__ASSIGNED TASK__:
What do the lines from the top of the data through the line with "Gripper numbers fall" say? Quote them exactly and include both ends.

Source data
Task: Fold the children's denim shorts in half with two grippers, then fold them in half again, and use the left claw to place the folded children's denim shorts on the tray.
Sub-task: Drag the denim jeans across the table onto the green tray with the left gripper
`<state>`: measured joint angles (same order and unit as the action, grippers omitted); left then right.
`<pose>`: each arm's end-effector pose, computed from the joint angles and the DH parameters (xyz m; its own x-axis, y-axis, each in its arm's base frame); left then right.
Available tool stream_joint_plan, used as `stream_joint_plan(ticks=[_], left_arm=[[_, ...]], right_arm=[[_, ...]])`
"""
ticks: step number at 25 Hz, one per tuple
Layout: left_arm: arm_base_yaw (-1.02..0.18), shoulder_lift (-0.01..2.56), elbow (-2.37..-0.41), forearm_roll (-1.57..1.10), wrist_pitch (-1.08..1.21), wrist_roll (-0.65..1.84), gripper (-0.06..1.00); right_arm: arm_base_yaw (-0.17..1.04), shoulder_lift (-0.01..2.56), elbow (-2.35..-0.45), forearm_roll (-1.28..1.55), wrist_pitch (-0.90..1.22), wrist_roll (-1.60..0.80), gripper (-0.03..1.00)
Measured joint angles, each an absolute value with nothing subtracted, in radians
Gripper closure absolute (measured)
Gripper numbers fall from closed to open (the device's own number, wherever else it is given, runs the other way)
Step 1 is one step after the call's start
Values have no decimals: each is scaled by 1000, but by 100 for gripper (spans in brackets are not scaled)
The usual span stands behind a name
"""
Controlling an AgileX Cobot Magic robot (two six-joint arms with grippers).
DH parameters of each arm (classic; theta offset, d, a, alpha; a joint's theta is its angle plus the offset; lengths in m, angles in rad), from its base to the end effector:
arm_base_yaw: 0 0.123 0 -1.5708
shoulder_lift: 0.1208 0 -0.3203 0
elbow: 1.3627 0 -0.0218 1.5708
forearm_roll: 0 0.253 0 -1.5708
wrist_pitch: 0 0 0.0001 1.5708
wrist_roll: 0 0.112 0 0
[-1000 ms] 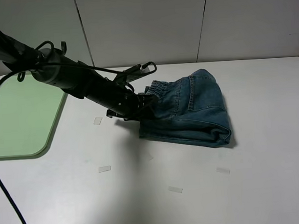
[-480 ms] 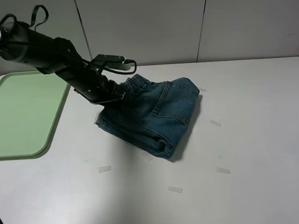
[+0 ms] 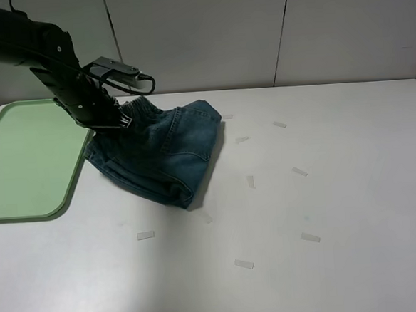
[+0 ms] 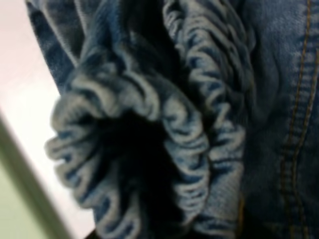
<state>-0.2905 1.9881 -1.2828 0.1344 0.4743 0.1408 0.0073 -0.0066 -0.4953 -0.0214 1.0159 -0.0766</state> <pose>0.4185 -0.1179 0.1701 -0.7536 0.4936 -0.4341 0.4686 0.8665 0.1718 -0.0181 -0.0022 0.2718 -0.4130 -0.0908 -0.9062 -0.0271 0.9958 -0.0874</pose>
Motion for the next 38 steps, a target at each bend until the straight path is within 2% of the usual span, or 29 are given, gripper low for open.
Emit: stream_joint_plan(ticks=[11, 19, 38], left_arm=[[-280, 1974, -1378, 480, 627, 9, 72], [-273, 1964, -1385, 608, 722, -13, 72], [-29, 1964, -1385, 755, 716, -190, 72]], right_arm=[[7, -7, -495, -21, 1016, -77, 27], [7, -7, -495, -21, 1016, -77, 27], [7, -7, -495, -20, 1016, -77, 27]])
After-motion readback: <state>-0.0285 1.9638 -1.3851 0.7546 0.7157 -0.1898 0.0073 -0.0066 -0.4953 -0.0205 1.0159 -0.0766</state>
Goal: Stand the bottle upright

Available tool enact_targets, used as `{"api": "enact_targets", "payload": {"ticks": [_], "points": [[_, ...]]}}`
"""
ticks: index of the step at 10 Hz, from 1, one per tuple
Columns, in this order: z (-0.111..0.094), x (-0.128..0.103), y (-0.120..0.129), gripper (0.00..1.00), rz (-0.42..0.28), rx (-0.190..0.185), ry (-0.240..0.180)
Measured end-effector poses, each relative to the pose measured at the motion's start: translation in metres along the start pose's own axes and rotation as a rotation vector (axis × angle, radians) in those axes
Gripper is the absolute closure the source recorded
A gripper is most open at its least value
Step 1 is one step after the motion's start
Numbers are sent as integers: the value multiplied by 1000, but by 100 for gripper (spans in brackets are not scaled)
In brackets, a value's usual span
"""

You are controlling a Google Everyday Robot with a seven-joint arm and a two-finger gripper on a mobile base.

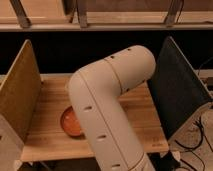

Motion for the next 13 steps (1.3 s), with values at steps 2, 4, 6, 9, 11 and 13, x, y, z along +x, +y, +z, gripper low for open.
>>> {"api": "enact_targets", "payload": {"ticks": [2,4,6,9,11,13], "points": [[-14,12,0,100,-29,-11,73],[-46,31,-6,100,-79,1,216],[-84,40,-18,100,-147,31,366],[-119,36,-29,100,-257,33,519],[-126,28,-26,100,-323,10,577],[-127,26,-22,100,-336,3,588]]}}
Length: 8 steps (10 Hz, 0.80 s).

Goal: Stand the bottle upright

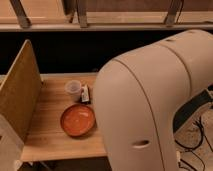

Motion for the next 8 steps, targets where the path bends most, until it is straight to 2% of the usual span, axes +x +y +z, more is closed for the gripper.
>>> {"api": "enact_targets", "payload": {"ticks": [3,6,8], "points": [[0,1,-1,100,-1,1,1],[4,-1,-11,100,5,31,-5],[5,0,-11,100,0,35,-6]]}}
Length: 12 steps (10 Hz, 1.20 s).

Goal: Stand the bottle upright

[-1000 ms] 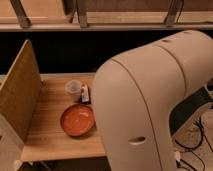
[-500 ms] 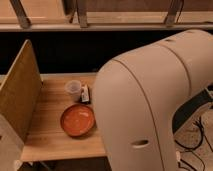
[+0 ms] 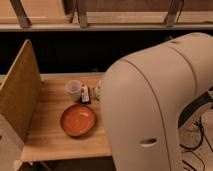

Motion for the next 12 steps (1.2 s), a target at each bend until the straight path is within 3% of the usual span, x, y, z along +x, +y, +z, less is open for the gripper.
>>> {"api": "enact_targets", "payload": {"ticks": [10,12], "points": [[0,-1,1,100,0,0,-2],[0,3,4,100,-30,-13,4]]}}
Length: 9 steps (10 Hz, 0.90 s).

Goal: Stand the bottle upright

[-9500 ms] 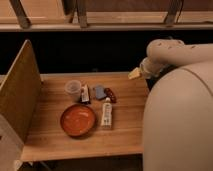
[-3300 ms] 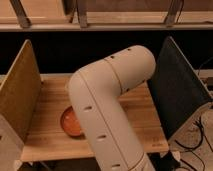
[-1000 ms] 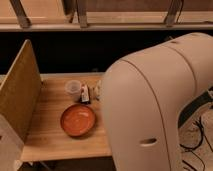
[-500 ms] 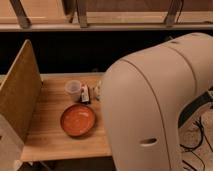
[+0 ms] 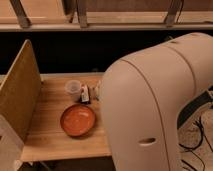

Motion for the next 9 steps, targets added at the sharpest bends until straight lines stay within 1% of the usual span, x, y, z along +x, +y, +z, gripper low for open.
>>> {"api": "enact_targets", "payload": {"ticks": [3,6,7,9], "points": [[2,16,5,100,-94,-36,23],[2,19,3,100,-130,-42,44],[1,21,2,100,-136,-43,62],[-2,29,3,100,-147,-47,127]]}}
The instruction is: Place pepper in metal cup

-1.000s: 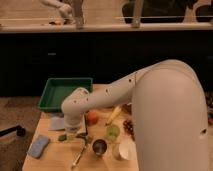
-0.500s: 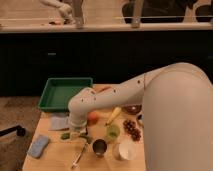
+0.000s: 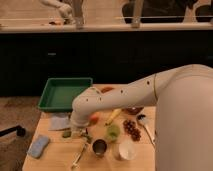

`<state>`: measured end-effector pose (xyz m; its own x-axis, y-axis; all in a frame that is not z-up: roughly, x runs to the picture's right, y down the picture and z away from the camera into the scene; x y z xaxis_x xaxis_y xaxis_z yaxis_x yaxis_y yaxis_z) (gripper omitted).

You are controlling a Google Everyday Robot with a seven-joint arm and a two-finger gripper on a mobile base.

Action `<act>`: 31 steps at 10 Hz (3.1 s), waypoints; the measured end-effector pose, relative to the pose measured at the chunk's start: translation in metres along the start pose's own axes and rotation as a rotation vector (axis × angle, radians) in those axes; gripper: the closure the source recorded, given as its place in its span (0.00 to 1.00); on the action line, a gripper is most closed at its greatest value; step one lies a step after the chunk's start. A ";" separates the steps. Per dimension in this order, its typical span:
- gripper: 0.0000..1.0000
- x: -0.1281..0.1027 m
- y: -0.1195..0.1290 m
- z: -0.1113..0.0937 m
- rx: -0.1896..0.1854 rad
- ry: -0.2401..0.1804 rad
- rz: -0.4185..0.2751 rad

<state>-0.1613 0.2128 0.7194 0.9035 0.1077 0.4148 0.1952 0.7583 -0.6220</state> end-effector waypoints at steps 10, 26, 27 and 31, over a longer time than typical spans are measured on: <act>1.00 0.026 0.005 -0.040 0.073 -0.074 0.070; 1.00 0.038 0.038 -0.063 0.110 -0.139 0.110; 1.00 0.033 0.041 -0.074 0.128 -0.143 0.097; 1.00 0.032 0.050 -0.084 0.167 -0.326 0.050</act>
<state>-0.0910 0.2005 0.6458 0.7361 0.3264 0.5931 0.0643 0.8384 -0.5412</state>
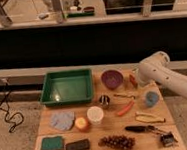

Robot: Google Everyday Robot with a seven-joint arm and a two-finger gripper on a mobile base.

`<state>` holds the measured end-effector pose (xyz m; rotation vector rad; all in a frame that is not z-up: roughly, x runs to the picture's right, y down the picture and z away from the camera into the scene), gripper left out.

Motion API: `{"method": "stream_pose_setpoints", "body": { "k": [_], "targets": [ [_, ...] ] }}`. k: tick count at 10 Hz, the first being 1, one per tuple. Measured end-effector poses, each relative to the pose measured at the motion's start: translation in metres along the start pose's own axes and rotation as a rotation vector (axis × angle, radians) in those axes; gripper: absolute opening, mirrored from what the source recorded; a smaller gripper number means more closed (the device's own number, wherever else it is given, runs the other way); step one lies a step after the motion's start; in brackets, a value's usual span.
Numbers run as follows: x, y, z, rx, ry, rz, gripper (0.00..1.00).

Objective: Stack bowls on top of each other

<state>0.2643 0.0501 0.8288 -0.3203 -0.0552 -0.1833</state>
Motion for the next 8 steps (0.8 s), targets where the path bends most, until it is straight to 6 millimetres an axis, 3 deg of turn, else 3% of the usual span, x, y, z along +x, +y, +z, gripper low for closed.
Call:
{"method": "stream_pose_setpoints", "body": {
  "k": [4,8],
  "targets": [
    [0.001,0.004,-0.009,-0.03,-0.011,0.032,0.8],
    [-0.001,0.045,-0.059,-0.17,-0.055,0.183,0.8]
  ]
}}
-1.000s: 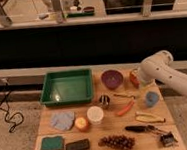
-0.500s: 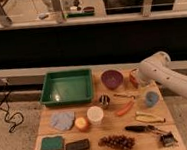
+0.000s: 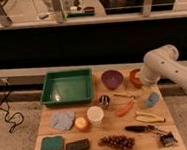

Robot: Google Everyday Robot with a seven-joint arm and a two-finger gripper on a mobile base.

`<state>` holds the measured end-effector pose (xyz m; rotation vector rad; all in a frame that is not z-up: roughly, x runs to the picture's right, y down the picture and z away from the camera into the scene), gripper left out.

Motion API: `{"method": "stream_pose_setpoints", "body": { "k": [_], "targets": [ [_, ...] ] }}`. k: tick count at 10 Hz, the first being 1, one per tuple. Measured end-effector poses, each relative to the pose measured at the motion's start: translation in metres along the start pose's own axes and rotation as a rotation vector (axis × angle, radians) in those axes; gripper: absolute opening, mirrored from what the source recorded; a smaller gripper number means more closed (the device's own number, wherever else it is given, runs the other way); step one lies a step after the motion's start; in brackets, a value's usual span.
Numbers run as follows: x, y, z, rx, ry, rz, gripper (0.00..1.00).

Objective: Stack bowls on top of each other

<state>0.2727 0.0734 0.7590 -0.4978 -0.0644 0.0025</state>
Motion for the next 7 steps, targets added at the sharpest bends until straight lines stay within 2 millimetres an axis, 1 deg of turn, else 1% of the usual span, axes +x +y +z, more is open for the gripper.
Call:
{"method": "stream_pose_setpoints", "body": {
  "k": [2,4,6,7],
  "targets": [
    [-0.003,0.002,-0.01,-0.017,-0.031,0.022,0.8],
    [-0.009,-0.013,-0.015,-0.013,-0.074,0.017,0.8],
    [-0.014,-0.023,-0.009,-0.01,-0.08,0.003,0.8],
    [-0.014,-0.028,-0.005,-0.004,-0.081,0.002,0.8]
  ]
}}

__WRITTEN REPLY__:
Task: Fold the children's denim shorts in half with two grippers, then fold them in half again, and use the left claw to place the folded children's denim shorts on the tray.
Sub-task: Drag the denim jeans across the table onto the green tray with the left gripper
`<state>`: measured joint angles (same order and unit as the action, grippers omitted); left then right.
`<pose>`: each arm's end-effector pose, computed from the joint angles and the DH parameters (xyz m; its own x-axis, y-axis, each in its arm's base frame); left then right.
Available tool stream_joint_plan, used as `stream_joint_plan(ticks=[_], left_arm=[[_, ...]], right_arm=[[_, ...]])`
"""
ticks: step number at 25 Hz, one per tuple
Layout: left_arm: arm_base_yaw (-1.02..0.18), shoulder_lift (-0.01..2.56), elbow (-2.37..-0.41), forearm_roll (-1.57..1.10), wrist_pitch (-1.08..1.21), wrist_roll (-0.65..1.84), gripper (-0.06..1.00); right_arm: arm_base_yaw (-0.17..1.04), shoulder_lift (-0.01..2.56), elbow (-2.35..-0.45), forearm_roll (-1.28..1.55), wrist_pitch (-0.90..1.22), wrist_roll (-1.60..0.80), gripper (-0.03..1.00)
Measured joint angles, each an absolute value with nothing subtracted, in radians
Gripper closure absolute (measured)
Gripper numbers fall from closed to open (the device's own number, wherever else it is given, runs the other way)

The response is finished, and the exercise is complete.